The main route of drug excretion is through the kidney; however, volatile and gaseous agents are excreted by the lungs. Small quantities of drugs may pass into sweat, saliva, and human milk, the latter being potentially important in breast–feeding mothers. Although some drugs are excreted mainly unchanged into the urine, most are metabolized first. The first stage in excretion involves passive filtration of plasma through structures in the kidney called glomeruli, through which drug molecules pass freely. The drug thus reaches the renal tubule, where it may be actively or passively reabsorbed, or it may pass through into the urine. Many factors affect the rate of renal excretion of drugs, important ones being binding on plasma proteins (which impedes their passage through the glomerular filter) and urinary acidity, which can affect the rate of passive reabsorption of the drug by altering the state of its ionization.

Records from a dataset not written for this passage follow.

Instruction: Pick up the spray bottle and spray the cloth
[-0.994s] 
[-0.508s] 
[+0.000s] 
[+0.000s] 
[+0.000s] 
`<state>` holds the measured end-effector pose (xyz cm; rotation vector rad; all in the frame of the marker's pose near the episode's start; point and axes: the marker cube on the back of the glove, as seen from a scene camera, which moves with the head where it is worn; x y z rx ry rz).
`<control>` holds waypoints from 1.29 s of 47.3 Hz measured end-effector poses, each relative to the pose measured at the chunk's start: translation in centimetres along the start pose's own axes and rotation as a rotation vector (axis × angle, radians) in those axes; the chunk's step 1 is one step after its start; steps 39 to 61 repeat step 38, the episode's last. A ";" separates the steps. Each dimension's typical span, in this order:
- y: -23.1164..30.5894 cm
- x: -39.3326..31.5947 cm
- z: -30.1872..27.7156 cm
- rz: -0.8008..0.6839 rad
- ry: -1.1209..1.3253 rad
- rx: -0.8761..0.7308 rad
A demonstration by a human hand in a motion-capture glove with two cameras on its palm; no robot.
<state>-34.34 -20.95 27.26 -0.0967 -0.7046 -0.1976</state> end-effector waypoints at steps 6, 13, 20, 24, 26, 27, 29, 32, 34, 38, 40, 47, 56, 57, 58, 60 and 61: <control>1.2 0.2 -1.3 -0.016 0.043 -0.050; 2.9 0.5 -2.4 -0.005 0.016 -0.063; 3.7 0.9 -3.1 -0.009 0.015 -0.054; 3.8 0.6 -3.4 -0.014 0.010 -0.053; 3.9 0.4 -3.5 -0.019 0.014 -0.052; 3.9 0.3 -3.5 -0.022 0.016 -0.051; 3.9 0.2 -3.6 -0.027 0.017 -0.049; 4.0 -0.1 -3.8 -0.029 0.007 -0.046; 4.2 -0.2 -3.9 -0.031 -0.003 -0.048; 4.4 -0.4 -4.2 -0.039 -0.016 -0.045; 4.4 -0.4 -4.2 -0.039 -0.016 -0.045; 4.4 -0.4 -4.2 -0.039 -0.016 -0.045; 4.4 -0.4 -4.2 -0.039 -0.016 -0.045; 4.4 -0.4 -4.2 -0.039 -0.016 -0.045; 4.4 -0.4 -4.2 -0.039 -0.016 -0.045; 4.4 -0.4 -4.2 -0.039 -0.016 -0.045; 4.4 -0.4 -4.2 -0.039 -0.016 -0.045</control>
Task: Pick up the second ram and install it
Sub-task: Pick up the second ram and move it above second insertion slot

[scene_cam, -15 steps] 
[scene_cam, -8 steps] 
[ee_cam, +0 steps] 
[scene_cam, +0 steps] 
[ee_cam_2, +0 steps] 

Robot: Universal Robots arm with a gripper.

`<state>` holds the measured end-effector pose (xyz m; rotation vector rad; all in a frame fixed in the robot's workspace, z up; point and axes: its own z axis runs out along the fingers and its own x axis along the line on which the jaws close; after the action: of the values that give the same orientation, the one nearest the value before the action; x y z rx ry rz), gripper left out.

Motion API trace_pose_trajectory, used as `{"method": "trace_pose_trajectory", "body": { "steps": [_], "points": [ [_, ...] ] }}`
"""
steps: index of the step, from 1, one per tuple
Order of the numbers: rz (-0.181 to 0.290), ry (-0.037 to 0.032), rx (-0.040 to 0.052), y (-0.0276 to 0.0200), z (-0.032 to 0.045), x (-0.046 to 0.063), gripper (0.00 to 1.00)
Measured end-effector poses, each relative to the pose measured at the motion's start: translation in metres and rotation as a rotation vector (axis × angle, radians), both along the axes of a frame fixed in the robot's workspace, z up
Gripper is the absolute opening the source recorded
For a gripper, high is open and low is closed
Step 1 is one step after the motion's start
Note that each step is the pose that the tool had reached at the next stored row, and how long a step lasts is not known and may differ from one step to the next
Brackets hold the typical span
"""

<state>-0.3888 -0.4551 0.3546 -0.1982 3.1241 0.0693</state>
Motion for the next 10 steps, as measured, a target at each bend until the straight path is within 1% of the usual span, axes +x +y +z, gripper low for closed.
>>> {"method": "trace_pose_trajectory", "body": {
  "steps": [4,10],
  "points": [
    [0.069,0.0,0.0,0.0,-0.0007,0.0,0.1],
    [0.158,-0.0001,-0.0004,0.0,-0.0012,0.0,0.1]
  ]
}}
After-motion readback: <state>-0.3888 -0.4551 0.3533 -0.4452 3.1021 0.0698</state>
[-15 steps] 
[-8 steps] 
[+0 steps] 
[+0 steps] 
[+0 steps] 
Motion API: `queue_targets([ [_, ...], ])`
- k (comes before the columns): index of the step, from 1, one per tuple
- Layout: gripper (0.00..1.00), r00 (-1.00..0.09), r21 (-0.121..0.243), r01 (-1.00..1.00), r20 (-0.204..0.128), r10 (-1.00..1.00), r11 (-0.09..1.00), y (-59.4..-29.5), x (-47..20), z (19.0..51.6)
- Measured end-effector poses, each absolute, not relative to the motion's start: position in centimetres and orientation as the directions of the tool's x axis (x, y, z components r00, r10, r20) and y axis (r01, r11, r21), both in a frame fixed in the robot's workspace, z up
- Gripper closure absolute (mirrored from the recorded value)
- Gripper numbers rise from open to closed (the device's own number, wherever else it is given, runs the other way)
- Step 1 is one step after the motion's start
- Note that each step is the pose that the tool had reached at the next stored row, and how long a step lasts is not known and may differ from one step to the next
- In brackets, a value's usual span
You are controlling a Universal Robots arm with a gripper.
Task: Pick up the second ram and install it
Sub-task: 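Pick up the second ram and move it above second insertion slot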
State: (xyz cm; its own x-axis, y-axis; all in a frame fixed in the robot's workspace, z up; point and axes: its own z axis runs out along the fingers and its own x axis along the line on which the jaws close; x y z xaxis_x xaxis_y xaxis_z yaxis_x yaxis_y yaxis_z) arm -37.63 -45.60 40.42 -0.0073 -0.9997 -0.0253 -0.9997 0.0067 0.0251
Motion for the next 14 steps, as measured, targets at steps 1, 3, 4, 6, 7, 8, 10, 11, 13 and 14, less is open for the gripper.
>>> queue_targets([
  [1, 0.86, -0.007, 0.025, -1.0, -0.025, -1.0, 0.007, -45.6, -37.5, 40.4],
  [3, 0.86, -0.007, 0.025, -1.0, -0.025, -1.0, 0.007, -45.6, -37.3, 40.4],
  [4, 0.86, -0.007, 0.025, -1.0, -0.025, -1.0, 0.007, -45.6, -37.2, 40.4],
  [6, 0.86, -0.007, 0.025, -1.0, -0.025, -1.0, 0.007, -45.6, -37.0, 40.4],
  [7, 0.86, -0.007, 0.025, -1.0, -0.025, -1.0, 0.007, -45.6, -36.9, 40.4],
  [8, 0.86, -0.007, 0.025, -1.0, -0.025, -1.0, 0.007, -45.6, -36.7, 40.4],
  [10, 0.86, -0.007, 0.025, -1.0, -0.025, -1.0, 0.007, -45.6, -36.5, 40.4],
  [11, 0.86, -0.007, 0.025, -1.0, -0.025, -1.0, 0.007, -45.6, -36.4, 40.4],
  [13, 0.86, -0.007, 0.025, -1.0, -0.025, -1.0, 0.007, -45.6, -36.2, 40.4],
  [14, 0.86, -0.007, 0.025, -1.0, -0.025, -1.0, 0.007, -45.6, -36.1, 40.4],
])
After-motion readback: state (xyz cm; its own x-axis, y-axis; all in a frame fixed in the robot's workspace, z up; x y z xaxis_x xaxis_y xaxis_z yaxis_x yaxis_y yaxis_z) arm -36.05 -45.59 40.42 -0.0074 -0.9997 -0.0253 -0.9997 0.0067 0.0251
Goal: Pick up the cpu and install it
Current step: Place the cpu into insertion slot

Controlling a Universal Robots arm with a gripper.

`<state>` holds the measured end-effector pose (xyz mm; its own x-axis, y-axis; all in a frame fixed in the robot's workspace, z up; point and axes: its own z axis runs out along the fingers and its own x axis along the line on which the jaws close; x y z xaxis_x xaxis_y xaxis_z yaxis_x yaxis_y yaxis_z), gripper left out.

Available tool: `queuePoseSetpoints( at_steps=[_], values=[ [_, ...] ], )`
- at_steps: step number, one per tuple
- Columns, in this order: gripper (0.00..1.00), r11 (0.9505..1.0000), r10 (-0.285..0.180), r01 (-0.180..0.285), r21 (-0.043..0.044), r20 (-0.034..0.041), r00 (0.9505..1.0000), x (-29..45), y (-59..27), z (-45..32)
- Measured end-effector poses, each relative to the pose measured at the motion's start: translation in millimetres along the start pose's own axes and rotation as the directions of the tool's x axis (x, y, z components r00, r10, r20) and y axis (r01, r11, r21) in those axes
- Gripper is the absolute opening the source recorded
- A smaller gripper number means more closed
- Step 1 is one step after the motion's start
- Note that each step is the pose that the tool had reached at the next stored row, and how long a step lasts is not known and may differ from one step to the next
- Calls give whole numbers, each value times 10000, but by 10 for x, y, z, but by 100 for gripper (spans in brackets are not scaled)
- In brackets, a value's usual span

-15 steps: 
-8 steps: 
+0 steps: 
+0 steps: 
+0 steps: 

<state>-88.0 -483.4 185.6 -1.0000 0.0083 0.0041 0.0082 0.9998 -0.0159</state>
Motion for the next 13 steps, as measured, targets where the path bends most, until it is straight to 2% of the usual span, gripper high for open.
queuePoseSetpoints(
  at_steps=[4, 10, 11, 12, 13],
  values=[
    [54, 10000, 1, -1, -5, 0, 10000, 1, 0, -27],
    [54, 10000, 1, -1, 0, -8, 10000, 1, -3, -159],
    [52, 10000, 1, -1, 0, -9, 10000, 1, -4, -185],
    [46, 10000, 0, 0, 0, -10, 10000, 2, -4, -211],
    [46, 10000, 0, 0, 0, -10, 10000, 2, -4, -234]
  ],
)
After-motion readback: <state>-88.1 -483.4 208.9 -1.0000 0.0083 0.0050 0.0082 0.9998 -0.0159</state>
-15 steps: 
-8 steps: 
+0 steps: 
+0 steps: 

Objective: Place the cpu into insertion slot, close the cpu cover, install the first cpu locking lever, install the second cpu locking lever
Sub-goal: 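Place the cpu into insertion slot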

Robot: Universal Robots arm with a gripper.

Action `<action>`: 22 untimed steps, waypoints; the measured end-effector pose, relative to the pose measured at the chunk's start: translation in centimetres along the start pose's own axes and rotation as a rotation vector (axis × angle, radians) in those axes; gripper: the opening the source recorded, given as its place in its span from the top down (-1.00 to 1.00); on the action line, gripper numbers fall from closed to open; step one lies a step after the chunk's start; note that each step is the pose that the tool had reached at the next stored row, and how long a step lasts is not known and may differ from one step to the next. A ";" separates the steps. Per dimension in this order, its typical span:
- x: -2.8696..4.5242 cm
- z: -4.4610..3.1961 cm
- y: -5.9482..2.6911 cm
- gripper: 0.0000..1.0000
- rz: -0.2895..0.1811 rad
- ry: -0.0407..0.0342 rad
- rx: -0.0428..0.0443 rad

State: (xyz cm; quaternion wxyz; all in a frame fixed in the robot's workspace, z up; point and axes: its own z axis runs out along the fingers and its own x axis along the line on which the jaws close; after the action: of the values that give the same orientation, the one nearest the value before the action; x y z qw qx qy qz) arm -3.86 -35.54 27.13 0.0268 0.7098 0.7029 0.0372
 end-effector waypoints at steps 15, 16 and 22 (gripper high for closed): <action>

Renal drug excretion is the major route of drug elimination for polar drugs, water–soluble drugs, drugs with low molecular weight, or drugs that are biotransformed slowly. Renal clearance is the volume of drug contained in the plasma that is removed by the kidney per unit of time. Units for renal clearance are expressed in volume per time (e.g. milliliters per minute or liters per hour). Hepatic clearance is the volume of drug–containing plasma that is cleared by the liver per unit of time. Hepatic clearance is usually measured indirectly, as the difference between total body clearance and renal clearance, as shown in the following equation:

Clh = Clт – ClR,

where Clт is the total body clearance, and ClR is renal clearance.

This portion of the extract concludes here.